UK supermarkets Asda, Aldi, and Sainsbury’s on Thursday joined their rivals Tesco and Morrisons in repaying business rates relief granted by the UK government since March.
Asda announced that it will pay its business rates of £340 million ($457 million) in full to the UK government and devolved administrations, waiving the relief it received during the COVID-19 pandemic.
Aldi, the UK’s fifth-largest supermarket, said it will return over £100 million ($134 million).
“Despite the increased costs we have incurred during the pandemic, we believe returning the full value of our business rates relief is the right decision to help support the nation,” Aldi UK CEO Giles Hurley said in a statement.
Sainsbury’s said it expects to give up about £440 million in business rates relief after its sales and profits were “stronger than originally expected.”
“With regional restrictions likely to remain in place for some time, we believe it is now fair and right to forgo the business rates relief that we have been given on all Sainsbury’s stores,” Sainsbury’s CEO Simon Roberts said in a statement.
“We are very mindful that non-essential retailers and many other businesses have been forced to close again in the second lockdown and we hope that this goes some way towards helping them.”
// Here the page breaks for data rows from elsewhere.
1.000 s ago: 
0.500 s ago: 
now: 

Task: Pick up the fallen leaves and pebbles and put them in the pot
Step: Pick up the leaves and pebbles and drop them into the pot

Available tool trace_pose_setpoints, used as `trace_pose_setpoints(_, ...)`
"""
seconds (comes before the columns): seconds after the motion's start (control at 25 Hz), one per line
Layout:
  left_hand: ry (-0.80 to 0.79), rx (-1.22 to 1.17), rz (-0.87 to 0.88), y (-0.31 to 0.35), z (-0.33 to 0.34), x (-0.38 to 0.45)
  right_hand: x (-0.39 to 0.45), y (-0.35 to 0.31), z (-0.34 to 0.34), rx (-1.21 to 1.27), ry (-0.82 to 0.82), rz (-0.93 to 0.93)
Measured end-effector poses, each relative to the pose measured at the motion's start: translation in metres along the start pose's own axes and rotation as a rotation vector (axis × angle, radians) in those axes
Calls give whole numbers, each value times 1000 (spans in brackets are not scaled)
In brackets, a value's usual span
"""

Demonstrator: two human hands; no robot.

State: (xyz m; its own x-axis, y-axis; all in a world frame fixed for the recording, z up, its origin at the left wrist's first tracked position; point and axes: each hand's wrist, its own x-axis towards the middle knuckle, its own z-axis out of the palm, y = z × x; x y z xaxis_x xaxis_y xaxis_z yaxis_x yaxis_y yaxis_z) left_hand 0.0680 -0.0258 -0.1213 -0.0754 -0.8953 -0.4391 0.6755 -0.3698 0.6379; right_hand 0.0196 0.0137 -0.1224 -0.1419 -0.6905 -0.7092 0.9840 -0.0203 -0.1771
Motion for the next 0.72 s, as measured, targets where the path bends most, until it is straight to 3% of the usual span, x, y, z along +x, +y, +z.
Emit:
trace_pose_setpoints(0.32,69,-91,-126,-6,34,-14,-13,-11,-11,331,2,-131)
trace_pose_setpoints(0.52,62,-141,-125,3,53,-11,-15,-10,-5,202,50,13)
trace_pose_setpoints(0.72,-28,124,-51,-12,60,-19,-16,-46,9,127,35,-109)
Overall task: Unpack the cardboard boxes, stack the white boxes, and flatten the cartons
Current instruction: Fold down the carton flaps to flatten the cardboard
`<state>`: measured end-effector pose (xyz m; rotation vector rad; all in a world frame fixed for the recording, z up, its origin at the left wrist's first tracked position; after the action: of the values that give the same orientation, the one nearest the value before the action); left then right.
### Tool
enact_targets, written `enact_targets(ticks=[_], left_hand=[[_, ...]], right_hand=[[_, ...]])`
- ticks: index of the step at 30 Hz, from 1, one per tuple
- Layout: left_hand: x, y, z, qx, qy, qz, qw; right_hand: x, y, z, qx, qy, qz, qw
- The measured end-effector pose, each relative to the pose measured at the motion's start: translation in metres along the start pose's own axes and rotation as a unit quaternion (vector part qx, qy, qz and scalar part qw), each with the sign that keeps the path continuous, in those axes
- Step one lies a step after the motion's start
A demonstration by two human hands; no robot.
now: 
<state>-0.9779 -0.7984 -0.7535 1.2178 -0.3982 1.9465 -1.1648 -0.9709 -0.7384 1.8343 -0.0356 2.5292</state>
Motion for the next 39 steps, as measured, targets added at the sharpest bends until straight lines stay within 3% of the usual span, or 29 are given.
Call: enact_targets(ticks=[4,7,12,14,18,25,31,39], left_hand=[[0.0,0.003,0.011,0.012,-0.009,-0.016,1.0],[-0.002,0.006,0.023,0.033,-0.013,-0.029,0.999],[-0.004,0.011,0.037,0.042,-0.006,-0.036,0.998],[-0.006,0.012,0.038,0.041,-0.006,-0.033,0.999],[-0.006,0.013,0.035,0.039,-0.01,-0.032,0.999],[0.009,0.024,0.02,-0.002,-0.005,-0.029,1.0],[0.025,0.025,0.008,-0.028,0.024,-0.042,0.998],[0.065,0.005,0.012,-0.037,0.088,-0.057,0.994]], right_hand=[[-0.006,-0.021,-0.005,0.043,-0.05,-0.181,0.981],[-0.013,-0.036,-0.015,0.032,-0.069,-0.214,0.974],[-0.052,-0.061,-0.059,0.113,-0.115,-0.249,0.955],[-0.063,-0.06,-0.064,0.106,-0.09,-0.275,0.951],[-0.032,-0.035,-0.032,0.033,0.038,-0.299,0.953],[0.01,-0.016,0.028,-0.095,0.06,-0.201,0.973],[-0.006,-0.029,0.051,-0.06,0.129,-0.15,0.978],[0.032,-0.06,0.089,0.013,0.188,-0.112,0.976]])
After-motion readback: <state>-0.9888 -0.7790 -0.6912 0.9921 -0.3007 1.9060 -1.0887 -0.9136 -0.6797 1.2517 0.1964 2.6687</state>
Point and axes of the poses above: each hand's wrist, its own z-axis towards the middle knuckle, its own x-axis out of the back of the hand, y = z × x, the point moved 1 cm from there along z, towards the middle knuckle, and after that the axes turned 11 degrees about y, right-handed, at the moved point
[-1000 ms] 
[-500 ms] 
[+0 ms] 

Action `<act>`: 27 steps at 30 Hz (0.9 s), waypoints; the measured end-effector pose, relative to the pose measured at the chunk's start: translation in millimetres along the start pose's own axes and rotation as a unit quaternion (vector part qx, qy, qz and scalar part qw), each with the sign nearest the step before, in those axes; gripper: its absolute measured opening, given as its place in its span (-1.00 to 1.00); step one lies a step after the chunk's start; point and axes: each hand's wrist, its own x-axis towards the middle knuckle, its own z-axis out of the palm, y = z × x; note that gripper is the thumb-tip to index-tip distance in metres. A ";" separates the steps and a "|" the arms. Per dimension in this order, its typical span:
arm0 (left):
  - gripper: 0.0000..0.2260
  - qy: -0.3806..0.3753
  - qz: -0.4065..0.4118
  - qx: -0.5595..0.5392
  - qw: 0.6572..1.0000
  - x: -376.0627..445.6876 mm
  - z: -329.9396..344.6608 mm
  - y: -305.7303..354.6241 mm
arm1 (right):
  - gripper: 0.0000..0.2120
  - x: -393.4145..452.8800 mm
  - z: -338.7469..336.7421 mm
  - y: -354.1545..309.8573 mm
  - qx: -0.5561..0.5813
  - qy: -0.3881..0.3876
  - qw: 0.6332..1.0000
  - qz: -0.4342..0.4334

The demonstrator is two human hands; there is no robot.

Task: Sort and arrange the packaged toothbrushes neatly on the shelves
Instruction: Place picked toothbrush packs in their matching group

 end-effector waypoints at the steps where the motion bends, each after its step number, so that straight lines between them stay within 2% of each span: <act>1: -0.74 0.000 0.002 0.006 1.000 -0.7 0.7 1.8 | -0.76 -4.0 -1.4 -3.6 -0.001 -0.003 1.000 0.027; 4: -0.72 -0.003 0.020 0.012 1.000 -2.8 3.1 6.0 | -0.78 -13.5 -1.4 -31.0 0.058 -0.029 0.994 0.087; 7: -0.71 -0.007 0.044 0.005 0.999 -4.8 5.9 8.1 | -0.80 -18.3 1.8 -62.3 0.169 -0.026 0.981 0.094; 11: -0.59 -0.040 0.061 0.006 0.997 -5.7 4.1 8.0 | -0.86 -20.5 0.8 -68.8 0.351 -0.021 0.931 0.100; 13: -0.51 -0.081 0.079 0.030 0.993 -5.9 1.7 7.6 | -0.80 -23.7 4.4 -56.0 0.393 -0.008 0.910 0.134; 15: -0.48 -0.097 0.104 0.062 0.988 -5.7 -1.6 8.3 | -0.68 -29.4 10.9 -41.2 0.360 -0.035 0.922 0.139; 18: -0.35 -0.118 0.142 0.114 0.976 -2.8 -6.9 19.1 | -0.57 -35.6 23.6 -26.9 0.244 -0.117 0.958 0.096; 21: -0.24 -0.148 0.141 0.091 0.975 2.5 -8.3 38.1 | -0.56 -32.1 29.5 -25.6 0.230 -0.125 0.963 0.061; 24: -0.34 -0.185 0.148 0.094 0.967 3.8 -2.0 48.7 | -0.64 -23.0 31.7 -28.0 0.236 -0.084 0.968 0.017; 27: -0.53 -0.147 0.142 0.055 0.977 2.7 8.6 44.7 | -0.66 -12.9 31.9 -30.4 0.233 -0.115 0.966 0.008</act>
Supermarkets have been permitted to remain open throughout the duration of any government-imposed lockdowns, allowing customers to shop for essentials. Home delivery services have also expanded considerably.
But all the supermarkets said the costs of dealing with the pandemic, such as making their stores “COVID secure” and paying staff who were shielding, were similar to or greater than the business rates relief received.
Sainsbury’s said it spent £290 million in the first half of its financial year to keep staff and customers safe. Since March, Sainsbury’s has also committed to donating £10 million to charities and local communities.
Tesco estimated its costs associated with the pandemic were around £725 million this year.
The Chancellor announced in March that all retail, hospitality, and leisure businesses in England would be given a business rates holiday for 12 months. Supermarkets, whose sales have been less affected in the crisis, have received criticism for taking government support while paying dividends to shareholders.
Asda President and CEO Roger Burnley said they will be “discussing with the government and devolved authorities the best mechanism to ensure the relief we have received can go towards helping those that need it most.”